2 Best Sights in New Haven, Mystic, and the Coast, Connecticut

Yale University

Fodor's choice

New Haven's manufacturing history dates to the 19th century, but the city owes its fame to merchant Elihu Yale. In 1718, his contributions enabled the Collegiate School, founded in 1701 at Saybrook, to settle in New Haven and change its name to Yale College. In 1887, all of its schools were consolidated into Yale University. This is one of the nation's great institutions of higher learning, and its campus holds some handsome neo-Gothic buildings and noteworthy museums. Student guides conduct hour-long walking tours that include Connecticut Hall in the Old Campus, one of the oldest buildings in the state, which housed a number of illustrious students—including Nathan Hale, Noah Webster, and Eli Whitney.

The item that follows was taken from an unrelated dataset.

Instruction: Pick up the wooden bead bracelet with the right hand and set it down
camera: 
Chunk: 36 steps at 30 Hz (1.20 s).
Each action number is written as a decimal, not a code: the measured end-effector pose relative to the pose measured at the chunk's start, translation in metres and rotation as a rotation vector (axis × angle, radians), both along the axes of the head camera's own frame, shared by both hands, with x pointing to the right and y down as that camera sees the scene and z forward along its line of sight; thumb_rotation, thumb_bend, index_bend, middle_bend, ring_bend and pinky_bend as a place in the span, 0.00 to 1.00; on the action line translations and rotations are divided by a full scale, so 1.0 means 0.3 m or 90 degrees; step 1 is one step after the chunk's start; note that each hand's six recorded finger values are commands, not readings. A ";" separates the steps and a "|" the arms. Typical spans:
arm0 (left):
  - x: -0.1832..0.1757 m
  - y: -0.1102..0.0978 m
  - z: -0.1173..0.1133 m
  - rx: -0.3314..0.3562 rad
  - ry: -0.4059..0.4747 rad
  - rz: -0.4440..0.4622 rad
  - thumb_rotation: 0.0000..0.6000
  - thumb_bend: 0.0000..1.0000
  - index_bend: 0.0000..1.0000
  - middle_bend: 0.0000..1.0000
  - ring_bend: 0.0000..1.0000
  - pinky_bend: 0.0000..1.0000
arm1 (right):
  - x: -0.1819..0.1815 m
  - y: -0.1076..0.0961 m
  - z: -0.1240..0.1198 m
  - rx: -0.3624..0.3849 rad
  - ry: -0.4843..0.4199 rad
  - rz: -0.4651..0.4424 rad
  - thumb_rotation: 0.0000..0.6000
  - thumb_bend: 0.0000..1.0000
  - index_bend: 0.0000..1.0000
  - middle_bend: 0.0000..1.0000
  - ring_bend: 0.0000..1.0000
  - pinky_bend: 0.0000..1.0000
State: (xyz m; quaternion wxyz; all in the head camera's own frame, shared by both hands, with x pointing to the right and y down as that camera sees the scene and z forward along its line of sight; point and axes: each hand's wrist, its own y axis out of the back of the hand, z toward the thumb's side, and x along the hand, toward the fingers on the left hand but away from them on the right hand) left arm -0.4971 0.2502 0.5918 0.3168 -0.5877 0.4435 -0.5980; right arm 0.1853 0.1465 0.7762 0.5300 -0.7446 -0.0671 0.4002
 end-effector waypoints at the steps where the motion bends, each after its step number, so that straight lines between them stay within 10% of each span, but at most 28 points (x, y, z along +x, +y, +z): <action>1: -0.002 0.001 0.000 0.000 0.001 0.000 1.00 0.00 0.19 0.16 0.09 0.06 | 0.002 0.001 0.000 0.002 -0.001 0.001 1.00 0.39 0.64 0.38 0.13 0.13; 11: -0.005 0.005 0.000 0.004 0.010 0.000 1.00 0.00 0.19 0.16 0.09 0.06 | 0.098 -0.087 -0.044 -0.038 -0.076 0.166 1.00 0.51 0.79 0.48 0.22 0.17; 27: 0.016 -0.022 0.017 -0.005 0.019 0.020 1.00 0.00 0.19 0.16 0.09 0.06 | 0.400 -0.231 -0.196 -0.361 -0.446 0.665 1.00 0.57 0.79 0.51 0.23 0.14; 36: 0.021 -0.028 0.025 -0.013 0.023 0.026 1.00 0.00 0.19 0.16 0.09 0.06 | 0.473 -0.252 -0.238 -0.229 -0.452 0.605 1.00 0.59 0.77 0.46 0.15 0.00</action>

Tours start from the visitor center.

U.S. Coast Guard Academy

The 100-acre cluster of redbrick buildings you see overlooking the Thames River makes up one of the four U.S. military academies. Visitors are welcome, and security is obviously tight, but being there when the Coast Guard training ship, the barque Eagle, is in port is a special treat. A small museum, located in Waesche Hall on the grounds, explores the Coast Guard's 230+ years of maritime service and includes some 200 ship models, as well as figureheads, paintings, uniforms, life-saving equipment, and cannon.